(RECORDS SUPPLIED begins)

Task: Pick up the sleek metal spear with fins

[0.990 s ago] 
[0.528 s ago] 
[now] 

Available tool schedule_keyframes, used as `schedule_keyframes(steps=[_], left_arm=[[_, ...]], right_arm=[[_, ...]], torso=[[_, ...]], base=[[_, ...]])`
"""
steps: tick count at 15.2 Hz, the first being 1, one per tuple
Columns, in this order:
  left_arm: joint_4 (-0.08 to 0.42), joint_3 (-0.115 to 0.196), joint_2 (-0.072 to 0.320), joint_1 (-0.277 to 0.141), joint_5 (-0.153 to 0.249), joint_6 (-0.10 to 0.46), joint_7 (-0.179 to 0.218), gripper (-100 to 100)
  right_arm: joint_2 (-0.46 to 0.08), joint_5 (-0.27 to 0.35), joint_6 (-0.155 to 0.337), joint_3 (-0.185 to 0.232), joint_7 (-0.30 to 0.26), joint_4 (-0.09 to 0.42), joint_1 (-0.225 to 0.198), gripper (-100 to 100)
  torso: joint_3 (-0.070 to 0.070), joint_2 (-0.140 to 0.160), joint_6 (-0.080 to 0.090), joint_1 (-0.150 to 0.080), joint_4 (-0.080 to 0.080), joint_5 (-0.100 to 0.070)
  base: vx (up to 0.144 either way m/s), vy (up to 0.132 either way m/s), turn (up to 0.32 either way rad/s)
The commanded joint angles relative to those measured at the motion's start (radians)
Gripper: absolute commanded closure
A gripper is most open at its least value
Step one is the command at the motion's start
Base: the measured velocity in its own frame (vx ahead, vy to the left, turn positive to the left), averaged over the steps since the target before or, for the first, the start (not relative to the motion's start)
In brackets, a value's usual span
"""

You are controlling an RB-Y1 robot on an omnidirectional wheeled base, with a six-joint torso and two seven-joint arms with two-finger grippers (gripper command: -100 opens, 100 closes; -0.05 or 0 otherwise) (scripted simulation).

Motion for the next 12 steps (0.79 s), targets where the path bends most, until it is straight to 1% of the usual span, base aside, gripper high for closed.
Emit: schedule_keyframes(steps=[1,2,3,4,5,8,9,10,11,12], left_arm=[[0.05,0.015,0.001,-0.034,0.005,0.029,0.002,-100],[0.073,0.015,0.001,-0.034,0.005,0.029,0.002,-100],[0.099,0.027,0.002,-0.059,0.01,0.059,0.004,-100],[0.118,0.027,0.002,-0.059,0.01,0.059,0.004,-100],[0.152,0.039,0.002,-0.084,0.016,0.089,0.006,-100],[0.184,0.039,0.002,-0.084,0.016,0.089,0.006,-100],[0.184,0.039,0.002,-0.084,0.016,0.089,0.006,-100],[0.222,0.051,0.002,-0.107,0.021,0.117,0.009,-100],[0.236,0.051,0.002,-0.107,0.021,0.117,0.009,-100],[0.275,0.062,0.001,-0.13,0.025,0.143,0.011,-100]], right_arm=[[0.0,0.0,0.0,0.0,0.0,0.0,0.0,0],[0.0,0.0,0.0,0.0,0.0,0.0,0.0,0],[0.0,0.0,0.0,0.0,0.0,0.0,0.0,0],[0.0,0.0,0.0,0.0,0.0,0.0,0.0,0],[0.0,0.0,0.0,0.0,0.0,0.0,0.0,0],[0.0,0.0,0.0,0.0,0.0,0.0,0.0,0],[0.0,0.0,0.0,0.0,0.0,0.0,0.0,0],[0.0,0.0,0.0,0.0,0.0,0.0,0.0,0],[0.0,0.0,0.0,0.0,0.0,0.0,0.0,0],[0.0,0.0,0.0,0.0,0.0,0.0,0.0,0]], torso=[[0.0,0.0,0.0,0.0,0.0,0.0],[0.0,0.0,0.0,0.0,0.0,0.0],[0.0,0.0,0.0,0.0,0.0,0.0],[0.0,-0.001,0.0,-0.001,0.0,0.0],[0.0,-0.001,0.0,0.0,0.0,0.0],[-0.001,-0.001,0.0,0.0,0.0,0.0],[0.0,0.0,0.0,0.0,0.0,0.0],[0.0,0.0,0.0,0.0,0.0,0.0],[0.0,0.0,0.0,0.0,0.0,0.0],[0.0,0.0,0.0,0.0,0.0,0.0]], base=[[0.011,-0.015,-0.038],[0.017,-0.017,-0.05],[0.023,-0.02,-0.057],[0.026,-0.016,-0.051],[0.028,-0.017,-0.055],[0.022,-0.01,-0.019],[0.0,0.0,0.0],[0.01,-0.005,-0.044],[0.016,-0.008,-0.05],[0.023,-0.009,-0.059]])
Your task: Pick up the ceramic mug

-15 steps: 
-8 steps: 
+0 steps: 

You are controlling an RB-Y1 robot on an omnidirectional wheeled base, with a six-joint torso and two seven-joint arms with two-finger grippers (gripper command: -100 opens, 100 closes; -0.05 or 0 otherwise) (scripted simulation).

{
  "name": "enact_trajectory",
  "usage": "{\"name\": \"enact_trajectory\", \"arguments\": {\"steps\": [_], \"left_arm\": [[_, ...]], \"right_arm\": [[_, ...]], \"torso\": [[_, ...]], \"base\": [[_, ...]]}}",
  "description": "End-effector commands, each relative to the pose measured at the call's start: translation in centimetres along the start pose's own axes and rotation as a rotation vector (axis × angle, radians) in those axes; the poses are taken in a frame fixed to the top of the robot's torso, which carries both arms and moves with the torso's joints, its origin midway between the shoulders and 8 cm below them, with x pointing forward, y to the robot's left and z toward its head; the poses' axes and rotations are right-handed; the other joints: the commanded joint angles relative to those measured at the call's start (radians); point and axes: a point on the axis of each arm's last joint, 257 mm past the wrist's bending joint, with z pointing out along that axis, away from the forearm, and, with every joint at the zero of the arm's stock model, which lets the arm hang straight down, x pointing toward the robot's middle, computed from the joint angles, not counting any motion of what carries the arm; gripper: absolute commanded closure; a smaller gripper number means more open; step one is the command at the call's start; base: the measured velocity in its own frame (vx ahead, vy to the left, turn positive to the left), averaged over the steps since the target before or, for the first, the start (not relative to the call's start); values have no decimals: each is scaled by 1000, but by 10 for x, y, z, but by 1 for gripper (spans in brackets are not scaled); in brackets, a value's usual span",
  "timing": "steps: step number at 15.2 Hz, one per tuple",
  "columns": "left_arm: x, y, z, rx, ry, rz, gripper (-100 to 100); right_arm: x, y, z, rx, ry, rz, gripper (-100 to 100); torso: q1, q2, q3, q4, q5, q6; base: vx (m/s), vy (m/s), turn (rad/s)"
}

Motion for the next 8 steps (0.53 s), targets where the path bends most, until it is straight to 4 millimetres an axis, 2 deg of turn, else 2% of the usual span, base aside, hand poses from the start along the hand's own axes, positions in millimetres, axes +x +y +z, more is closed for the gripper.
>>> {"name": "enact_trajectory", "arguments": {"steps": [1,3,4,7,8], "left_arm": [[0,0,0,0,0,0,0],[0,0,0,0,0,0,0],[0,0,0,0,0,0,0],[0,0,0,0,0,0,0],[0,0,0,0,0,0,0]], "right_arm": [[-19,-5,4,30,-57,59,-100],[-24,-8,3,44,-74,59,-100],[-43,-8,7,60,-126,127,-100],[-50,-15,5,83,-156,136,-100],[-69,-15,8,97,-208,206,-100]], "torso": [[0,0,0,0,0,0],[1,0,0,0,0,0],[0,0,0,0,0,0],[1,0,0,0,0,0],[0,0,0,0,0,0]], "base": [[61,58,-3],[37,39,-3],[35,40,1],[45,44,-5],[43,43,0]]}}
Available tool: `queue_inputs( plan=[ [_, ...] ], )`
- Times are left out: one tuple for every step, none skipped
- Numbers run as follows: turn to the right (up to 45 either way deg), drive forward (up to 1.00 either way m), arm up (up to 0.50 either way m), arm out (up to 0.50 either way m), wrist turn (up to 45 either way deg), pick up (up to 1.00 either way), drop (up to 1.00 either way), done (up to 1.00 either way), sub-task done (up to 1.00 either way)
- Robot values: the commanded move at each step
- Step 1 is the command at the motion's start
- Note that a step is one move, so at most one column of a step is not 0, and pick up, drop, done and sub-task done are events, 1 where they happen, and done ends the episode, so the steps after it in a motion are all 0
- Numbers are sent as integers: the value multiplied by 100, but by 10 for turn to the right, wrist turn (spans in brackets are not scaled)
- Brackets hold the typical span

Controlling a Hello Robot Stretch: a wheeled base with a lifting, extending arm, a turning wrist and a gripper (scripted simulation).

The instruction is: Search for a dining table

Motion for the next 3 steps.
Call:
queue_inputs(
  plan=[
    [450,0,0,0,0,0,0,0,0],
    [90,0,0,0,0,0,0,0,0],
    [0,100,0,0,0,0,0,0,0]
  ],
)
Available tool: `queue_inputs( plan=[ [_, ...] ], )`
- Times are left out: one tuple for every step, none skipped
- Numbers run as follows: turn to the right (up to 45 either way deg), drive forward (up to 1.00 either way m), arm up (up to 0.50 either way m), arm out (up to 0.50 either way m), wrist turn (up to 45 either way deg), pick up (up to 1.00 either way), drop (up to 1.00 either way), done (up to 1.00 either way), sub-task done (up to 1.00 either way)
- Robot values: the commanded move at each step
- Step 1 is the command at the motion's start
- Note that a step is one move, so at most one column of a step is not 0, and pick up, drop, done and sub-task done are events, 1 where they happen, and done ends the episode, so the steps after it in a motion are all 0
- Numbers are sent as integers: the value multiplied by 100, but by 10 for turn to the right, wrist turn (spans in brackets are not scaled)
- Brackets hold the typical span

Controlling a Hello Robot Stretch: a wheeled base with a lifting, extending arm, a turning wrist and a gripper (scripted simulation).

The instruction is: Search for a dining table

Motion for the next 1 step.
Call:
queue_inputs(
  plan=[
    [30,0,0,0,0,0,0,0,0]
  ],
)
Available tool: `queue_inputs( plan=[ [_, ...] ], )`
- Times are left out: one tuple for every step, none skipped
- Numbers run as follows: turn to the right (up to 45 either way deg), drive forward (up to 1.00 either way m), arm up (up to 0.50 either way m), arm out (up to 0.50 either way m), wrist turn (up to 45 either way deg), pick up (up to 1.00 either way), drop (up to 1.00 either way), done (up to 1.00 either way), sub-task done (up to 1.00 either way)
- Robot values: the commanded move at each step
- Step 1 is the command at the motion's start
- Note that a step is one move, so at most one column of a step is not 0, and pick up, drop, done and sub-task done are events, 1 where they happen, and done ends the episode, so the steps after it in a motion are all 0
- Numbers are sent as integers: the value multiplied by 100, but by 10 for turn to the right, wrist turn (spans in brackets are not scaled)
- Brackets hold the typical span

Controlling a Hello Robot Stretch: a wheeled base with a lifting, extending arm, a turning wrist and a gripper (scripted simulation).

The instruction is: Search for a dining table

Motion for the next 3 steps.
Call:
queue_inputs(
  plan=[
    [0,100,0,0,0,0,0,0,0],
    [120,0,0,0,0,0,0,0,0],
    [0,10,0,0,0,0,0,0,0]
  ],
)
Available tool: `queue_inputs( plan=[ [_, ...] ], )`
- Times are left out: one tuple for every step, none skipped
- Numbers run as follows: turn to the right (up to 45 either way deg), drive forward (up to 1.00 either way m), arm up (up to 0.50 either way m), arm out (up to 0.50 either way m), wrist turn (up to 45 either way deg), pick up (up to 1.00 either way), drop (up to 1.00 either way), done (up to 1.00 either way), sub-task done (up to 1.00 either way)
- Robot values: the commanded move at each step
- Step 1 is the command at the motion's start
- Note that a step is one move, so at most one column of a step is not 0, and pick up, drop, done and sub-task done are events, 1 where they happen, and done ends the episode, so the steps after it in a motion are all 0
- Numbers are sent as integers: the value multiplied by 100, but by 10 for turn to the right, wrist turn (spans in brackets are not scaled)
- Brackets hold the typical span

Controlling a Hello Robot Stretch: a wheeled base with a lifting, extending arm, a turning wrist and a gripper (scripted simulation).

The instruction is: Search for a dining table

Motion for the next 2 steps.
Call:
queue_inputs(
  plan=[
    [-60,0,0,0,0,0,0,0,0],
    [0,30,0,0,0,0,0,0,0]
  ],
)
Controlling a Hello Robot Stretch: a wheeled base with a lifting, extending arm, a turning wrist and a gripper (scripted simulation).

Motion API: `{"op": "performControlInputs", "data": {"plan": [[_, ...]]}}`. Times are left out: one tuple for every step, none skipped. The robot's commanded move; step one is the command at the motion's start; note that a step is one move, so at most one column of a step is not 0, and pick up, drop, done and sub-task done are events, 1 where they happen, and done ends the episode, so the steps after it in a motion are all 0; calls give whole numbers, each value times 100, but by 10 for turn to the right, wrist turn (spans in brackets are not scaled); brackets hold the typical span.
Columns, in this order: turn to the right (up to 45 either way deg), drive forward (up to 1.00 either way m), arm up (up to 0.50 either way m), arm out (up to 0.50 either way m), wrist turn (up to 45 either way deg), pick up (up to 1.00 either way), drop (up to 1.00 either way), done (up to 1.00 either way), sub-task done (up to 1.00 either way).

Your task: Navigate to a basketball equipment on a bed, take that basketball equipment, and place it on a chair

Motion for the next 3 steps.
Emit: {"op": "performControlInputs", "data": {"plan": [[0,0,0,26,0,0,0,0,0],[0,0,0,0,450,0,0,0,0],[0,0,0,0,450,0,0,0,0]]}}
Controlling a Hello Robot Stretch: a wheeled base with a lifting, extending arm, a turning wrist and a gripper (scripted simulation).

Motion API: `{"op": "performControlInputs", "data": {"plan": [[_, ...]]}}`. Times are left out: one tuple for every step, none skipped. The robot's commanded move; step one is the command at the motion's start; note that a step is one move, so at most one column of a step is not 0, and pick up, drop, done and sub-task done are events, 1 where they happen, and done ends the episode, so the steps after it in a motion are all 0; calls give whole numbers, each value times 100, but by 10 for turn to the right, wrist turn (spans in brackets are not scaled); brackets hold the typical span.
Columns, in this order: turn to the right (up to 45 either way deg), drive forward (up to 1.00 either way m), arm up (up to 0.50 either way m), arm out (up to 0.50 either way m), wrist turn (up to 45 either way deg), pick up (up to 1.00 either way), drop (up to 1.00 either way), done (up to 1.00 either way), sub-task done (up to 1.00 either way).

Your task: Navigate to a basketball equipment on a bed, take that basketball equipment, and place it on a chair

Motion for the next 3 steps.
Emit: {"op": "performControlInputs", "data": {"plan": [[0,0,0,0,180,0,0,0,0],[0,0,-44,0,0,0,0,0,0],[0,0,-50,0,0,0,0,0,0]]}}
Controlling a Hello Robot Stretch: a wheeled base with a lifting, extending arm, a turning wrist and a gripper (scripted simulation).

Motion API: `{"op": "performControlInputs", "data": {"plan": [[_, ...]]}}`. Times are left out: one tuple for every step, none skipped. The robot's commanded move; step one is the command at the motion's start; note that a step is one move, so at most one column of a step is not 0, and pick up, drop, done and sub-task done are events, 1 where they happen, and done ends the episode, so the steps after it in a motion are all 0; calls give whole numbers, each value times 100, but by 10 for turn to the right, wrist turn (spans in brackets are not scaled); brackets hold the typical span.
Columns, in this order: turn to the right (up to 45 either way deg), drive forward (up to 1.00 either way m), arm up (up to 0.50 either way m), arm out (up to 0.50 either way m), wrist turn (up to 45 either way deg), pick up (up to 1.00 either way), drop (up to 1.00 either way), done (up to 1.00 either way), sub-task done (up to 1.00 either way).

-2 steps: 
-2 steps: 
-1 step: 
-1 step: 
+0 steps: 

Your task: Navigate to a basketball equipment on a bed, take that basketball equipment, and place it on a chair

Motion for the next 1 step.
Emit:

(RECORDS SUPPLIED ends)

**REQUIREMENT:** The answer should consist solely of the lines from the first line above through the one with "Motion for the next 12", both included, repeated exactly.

**ANSWER TO THIS TASK:**
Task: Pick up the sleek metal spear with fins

[0.990 s ago] 
[0.528 s ago] 
[now] 

Available tool schedule_keyframes, used as `schedule_keyframes(steps=[_], left_arm=[[_, ...]], right_arm=[[_, ...]], torso=[[_, ...]], base=[[_, ...]])`
"""
steps: tick count at 15.2 Hz, the first being 1, one per tuple
Columns, in this order:
  left_arm: joint_4 (-0.08 to 0.42), joint_3 (-0.115 to 0.196), joint_2 (-0.072 to 0.320), joint_1 (-0.277 to 0.141), joint_5 (-0.153 to 0.249), joint_6 (-0.10 to 0.46), joint_7 (-0.179 to 0.218), gripper (-100 to 100)
  right_arm: joint_2 (-0.46 to 0.08), joint_5 (-0.27 to 0.35), joint_6 (-0.155 to 0.337), joint_3 (-0.185 to 0.232), joint_7 (-0.30 to 0.26), joint_4 (-0.09 to 0.42), joint_1 (-0.225 to 0.198), gripper (-100 to 100)
  torso: joint_3 (-0.070 to 0.070), joint_2 (-0.140 to 0.160), joint_6 (-0.080 to 0.090), joint_1 (-0.150 to 0.080), joint_4 (-0.080 to 0.080), joint_5 (-0.100 to 0.070)
  base: vx (up to 0.144 either way m/s), vy (up to 0.132 either way m/s), turn (up to 0.32 either way rad/s)
The commanded joint angles relative to those measured at the motion's start (radians)
Gripper: absolute commanded closure
A gripper is most open at its least value
Step one is the command at the motion's start
Base: the measured velocity in its own frame (vx ahead, vy to the left, turn positive to the left), averaged over the steps since the target before or, for the first, the start (not relative to the motion's start)
In brackets, a value's usual span
"""

You are controlling an RB-Y1 robot on an omnidirectional wheeled base, with a six-joint torso and two seven-joint arms with two-finger grippers (gripper command: -100 opens, 100 closes; -0.05 or 0 otherwise) (scripted simulation).

Motion for the next 12 steps (0.79 s), targets where the path bends most, until it is straight to 1% of the usual span, base aside, gripper high for closed.

For this exercise, nothing more remains to be done.